Terpilih sebagai wali kota dan wakil wali kota Surabaya hasil Pemilukada 9 Desember 2020 lalu, duet Eri Cahyadi dan Armuji terbentur pandemi Covid-19. Pedal gas pembangunan tidak bisa langsung diinjak kuat karena Covid-19 sedang merajalela. Duet yang diusung “Si Merah” PDIP ini mampu “menghijaukan” Surabaya. Keduanya berjuang mengubah Surabaya yang berstatus zona merah menjadi zona hijau.
SURABAYATODAY.ID, SURABAYA – Tentu bukan dengan kata ‘simsalabim’ mengubah zona merah ke hijau ini. Eri-Armuji harus berjibaku mengerahkan konsentrasi dan kerja keras menurunkan level dari tahap ke tahap itu.
Dari zona merah menjadi oranye, kuning, lalu hijau. Dari Pemberlakuan Pembatasan Kegiatan Masyarakat (PPKM) Darurat, PPKM Mikro, PPKM level 4, turun ke level 3, lalu meloncat ke level 1.
Sampai-sampai, demi PPKM level 1 ini, Eri mengambil kebijakan ‘luar biasa’. Ia mengirimkan tenaga kesehatan (nakes) Surabaya untuk diperbantukan melakukan vaksinasi di Sidoarjo, Gresik, bahkan Bangkalan.

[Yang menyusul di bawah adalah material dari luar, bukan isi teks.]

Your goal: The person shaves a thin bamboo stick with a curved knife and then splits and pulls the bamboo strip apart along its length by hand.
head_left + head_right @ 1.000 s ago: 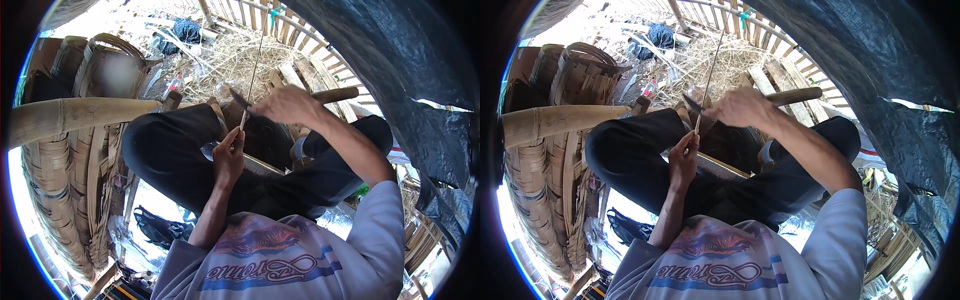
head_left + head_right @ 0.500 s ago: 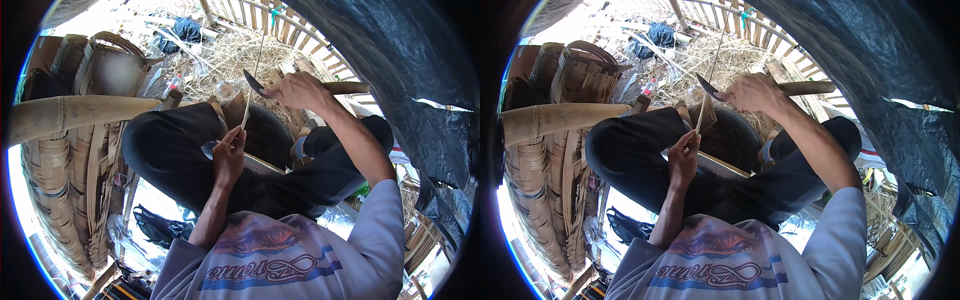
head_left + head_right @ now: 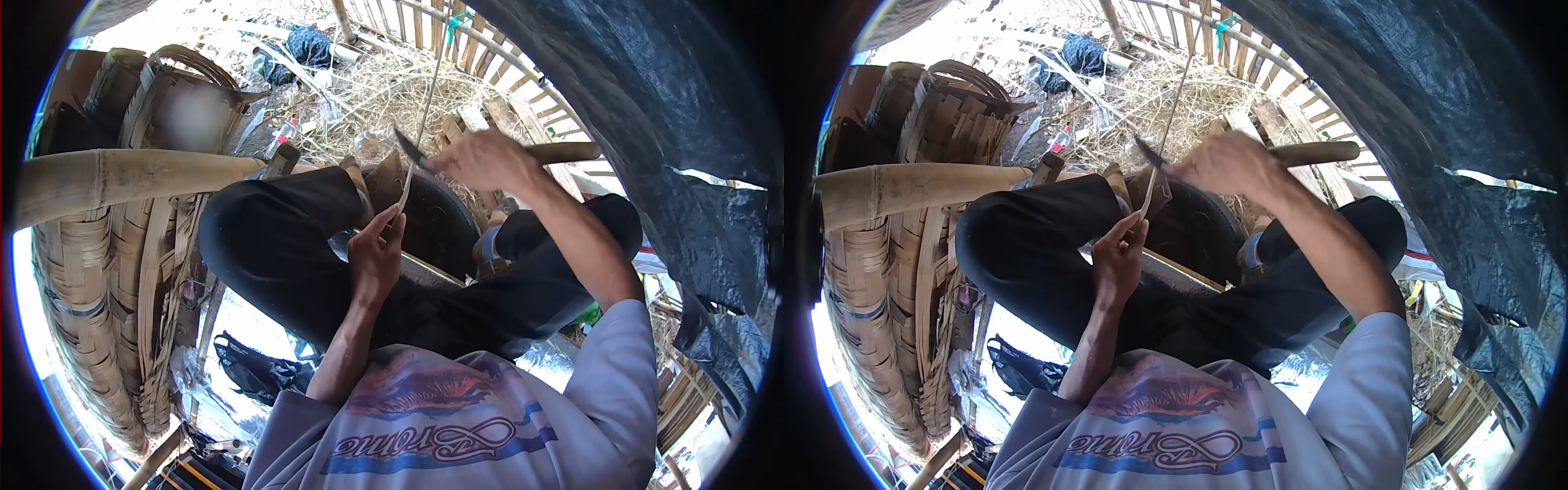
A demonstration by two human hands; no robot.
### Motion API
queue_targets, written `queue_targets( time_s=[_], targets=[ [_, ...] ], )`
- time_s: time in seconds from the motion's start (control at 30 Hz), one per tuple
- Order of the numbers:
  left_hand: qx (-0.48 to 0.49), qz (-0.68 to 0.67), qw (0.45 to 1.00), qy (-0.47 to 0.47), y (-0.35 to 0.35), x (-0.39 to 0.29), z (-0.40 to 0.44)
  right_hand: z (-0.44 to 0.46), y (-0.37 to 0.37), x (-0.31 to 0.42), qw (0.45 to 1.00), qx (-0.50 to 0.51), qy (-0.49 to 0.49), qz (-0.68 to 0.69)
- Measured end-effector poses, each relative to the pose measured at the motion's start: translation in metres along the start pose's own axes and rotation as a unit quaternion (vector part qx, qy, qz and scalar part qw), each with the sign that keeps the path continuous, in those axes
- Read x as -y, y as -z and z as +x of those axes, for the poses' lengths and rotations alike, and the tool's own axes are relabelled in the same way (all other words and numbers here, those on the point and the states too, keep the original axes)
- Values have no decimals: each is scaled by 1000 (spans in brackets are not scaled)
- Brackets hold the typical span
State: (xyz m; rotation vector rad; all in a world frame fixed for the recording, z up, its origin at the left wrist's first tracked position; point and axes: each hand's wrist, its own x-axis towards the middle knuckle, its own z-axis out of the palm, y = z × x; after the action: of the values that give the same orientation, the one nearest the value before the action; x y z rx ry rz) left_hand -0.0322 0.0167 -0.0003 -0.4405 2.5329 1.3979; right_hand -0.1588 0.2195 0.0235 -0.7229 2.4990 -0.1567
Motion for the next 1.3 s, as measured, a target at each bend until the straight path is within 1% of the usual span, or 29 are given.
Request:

Ia menuturkan wilayah aglomerasi (Surabaya-Sidoarjo dan Gresik) atau yang biasa disebut Surabaya Raya adalah kesatuan wilayah yang tak terpisahkan. Hal ini termasuk dalam penanggulangan Covid-19.
“Selalu saya katakan, pergerakan kita ini tidak hanya untuk kota kita, karena Surabaya dipengaruhi wilayah aglomerasi,” ungkap Eri Cahyadi saat menginisiasi penggalangan kolaborasi percepatan vaksinasi di wilayah aglomerasi, 20 September 2021 lalu.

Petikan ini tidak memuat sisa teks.